Relatório do Insper e da Universidade de Sussex (Reino Unido) de janeiro de 2025 compila recomendações para aprimorar o debate sobre regulação de plataformas de internet no Brasil. Segundo os especialistas que colaboraram com o documento, o Marco Civil da Internet (lei 12.965 de 2014), discutido no STF (Supremo Tribunal Federal), necessita ser atualizado. Eis a íntegra (PDF – 441 KB).
As recomendações foram dadas por 28 especialistas do poder público, da academia, da iniciativa privada e da sociedade civil em novembro de 2024, durante um debate sobre os desafios relacionados ao avanço da discussão regulatória.
Diversos participantes da oficina que originou o relatório apontaram para a necessidade da atualização ou de uma "construção de camadas" sobre o norma, considerando os novos modelos de negócio das plataformas e os riscos sistêmicos que vieram com a transformação da internet desde 2014.
Exemplos de riscos são a disseminação de desinformação e de discursos de ódio. Segundo os especialistas, ambos foram amplificados por algoritmos de recomendação e impulsionamento pago de conteúdo. Além disso, por influenciadores digitais com grande alcance e com a dificuldade de marcos regulatórios "pré-digitais" (tais como a legislação eleitoral) também impulsionam a disseminação.
O uso da audiência nas redes e de técnicas de marketing digital pelo ex-coach Pablo Marçal (PRTB) foi utilizado no estudo para ilustrar a questão. O político quase garantiu um lugar no 2º turno da disputa pela Prefeitura de São Paulo em 2024.
RESPONSABILIZAÇÃO DAS PLATAFORMAS
A responsabilidade dos provedores de aplicação de internet sobre o conteúdo gerado por terceiros também é alvo de preocupação no estudo. Ela está disposta nos artigos 18 e 19 do Marco Civil da Internet.
"O julgamento do Supremo Tribunal Federal sobre a constitucionalidade do regime de responsabilidade de intermediários estabelecido pelo Marco Civil da Internet definirá futuras trilhas deste debate", diz o relatório.
O artigo 19 está sob análise de constitucionalidade no STF por determinar que as plataformas só sejam responsabilizadas pela publicação de conteúdos de seus usuários caso desobedeçam a uma ordem judicial de remoção.
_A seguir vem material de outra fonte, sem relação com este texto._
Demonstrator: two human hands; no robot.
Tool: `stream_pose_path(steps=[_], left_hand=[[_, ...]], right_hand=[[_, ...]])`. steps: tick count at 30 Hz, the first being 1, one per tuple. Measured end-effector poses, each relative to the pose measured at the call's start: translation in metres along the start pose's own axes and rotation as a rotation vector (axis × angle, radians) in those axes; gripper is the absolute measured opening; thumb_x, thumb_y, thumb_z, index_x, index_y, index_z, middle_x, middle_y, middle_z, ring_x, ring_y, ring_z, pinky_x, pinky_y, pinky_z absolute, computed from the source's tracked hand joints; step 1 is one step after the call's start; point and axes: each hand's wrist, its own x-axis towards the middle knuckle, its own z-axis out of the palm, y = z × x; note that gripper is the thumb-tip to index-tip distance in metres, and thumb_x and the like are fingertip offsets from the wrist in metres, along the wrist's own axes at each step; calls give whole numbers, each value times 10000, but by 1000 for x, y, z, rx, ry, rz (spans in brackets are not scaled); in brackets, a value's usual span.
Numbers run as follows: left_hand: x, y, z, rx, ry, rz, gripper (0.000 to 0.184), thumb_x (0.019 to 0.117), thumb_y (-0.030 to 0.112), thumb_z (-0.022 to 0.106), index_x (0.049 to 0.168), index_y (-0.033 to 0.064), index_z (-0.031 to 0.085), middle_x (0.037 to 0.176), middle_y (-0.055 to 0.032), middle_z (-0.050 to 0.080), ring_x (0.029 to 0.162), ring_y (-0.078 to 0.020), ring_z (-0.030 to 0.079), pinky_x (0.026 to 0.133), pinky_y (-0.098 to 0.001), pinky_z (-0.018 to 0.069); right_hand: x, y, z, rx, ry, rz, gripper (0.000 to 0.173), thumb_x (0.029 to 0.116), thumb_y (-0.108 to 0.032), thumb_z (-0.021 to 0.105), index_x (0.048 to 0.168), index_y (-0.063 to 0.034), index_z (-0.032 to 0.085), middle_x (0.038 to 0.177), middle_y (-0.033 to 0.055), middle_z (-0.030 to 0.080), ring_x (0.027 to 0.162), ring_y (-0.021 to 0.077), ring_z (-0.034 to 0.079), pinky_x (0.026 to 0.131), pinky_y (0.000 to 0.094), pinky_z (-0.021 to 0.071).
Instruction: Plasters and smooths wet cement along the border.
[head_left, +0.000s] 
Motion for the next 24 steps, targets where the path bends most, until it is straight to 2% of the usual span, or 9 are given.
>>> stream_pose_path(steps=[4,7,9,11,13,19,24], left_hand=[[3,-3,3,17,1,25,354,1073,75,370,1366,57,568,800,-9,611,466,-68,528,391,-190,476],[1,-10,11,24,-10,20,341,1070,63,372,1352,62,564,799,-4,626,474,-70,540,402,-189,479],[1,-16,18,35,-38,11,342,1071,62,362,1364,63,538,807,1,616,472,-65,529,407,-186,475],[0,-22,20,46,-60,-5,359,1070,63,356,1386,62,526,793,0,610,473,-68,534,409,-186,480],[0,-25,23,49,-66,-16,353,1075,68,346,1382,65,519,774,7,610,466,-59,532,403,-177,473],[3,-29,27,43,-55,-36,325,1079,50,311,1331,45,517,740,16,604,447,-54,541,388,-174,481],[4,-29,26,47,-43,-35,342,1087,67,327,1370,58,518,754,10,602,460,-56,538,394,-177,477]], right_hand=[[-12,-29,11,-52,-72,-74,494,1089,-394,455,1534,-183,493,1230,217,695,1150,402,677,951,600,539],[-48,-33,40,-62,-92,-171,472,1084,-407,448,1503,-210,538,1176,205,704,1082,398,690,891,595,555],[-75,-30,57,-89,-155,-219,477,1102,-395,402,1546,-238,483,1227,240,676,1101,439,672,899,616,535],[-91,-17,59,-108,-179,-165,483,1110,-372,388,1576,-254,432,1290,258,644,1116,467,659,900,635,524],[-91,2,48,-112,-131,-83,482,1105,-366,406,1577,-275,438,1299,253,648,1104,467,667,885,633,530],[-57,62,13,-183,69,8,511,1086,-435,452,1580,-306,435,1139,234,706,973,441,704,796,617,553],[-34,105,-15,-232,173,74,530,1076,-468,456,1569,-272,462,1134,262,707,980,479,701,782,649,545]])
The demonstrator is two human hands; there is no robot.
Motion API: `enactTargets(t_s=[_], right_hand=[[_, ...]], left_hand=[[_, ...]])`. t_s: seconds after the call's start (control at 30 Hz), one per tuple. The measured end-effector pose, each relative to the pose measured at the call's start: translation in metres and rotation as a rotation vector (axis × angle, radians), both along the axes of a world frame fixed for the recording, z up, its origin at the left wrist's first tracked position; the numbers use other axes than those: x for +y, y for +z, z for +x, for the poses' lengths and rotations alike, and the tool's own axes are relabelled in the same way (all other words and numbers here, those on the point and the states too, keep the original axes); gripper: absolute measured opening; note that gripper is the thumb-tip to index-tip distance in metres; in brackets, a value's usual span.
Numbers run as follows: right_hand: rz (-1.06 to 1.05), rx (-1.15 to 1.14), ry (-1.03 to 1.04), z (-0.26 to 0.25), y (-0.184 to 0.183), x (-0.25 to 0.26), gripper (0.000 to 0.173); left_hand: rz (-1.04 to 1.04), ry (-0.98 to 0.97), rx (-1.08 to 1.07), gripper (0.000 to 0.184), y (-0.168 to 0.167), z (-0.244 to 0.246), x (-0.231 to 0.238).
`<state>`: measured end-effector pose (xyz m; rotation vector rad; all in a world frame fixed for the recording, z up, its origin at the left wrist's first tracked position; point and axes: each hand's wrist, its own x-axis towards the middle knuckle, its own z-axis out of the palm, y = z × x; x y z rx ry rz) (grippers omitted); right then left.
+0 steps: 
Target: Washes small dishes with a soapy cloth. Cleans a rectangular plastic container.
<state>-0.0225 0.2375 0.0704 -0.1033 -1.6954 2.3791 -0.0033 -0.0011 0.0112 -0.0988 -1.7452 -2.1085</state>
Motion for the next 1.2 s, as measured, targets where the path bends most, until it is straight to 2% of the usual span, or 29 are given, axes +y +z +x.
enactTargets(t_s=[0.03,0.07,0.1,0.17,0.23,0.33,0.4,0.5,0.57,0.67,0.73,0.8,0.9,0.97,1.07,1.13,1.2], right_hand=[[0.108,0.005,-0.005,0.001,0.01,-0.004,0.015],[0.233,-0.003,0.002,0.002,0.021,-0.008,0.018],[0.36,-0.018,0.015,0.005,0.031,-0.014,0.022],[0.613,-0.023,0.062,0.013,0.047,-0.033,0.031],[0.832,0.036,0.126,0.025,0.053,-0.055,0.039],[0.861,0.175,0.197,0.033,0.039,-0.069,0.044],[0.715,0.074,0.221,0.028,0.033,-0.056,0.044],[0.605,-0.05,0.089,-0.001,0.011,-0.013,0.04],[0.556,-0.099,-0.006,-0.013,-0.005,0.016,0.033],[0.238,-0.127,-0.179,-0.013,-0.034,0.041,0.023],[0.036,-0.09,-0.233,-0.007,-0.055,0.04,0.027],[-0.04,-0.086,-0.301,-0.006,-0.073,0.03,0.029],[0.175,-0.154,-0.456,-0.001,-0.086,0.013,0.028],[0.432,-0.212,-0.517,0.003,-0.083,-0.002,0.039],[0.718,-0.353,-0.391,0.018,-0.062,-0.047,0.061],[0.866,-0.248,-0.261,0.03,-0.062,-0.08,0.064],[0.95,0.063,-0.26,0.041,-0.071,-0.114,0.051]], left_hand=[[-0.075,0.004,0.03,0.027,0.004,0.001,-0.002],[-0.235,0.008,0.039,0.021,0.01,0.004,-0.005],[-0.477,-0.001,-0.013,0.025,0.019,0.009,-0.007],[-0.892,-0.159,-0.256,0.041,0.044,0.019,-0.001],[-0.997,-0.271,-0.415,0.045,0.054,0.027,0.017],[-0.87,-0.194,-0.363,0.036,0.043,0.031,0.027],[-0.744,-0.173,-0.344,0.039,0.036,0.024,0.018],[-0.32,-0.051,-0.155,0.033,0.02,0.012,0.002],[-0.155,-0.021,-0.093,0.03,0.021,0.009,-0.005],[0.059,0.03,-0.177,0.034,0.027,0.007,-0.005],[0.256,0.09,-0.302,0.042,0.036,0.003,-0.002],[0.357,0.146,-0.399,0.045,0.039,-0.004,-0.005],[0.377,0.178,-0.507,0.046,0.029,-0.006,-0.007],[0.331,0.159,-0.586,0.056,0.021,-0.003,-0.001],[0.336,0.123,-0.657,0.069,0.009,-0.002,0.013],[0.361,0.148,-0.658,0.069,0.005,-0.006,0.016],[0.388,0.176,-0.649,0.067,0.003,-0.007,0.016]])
Para os especialistas, o dispositivo é "insuficiente para lidar com os riscos sistêmicos".
Dizem que as sucessivas ordens judiciais de remoção de perfil de Pablo Marçal na eleição de 2024 evidenciaram a lacuna na lei, uma vez que um dos perfis criados após as remoções alcançou 1 milhão de seguidores em só 2 horas.
"É preciso que as plataformas adotem medidas preventivas, mais estruturantes e compatíveis com instrumentos de ‘devida diligência’, o que transborda o debate sobre responsabilização civil pela publicação de conteúdos de usuários", afirma o estudo.
Foi ressaltado, portanto, o papel do Estado na elaboração e articulação de uma política pública "mais sofisticada" para as plataformas digitais do que os dispositivos presentes no Marco Civil da Internet.
FISCALIZAÇÃO
Argumentou-se que a autorregulação, principalmente por meio de mecanismos de moderação de conteúdo, também tem se mostrado insuficiente para lidar com riscos emergentes.
Para os participantes da oficina, é necessária a construção de regulações mais robustas e para além do controle judicial. Um caminho apontado por alguns participantes foi a estruturação de um novo ente regulador independente para fazer a fiscalização e garantir o cumprimento de normas.
"A falta de especificidade pode gerar insegurança jurídica e prejudicar o funcionamento das plataformas esperado pela sociedade, gerando efeitos indesejados e imprevistos", afirma.
Participantes de diferentes setores deram ideias para suprir as "lacunas" das capacidades do Estado brasileiro para dar conta desse objetivo. Citam órgãos de governo recém-criados que estão em aprendizado sobre escopo e capacidades, as atuações da ANPD (Autoridade Nacional de Proteção de Dados), da Anatel (Agência Nacional de Telecomunicações) e de um Judiciário ativo e com atuação exemplar, especialmente no âmbito da Justiça Eleitoral em razão de suas competências regulamentar e administrativa e poder de polícia.
ANÁLISE DA CORTE
O julgamento da responsabilização das plataformas de redes sociais no STF deve ser retomado em 2025 após o fim do recesso dos ministros na 2ª feira (3.fev). Ele foi suspenso em dezembro de 2024 após os votos dos relatores Luiz Fux e Dias Toffoli. O placar está em 2 a 0 pela inconstitucionalidade do dispositivo por entenderem que as plataformas devem remover as publicações antes da notificação judicial. Não há data marcada para a retomada.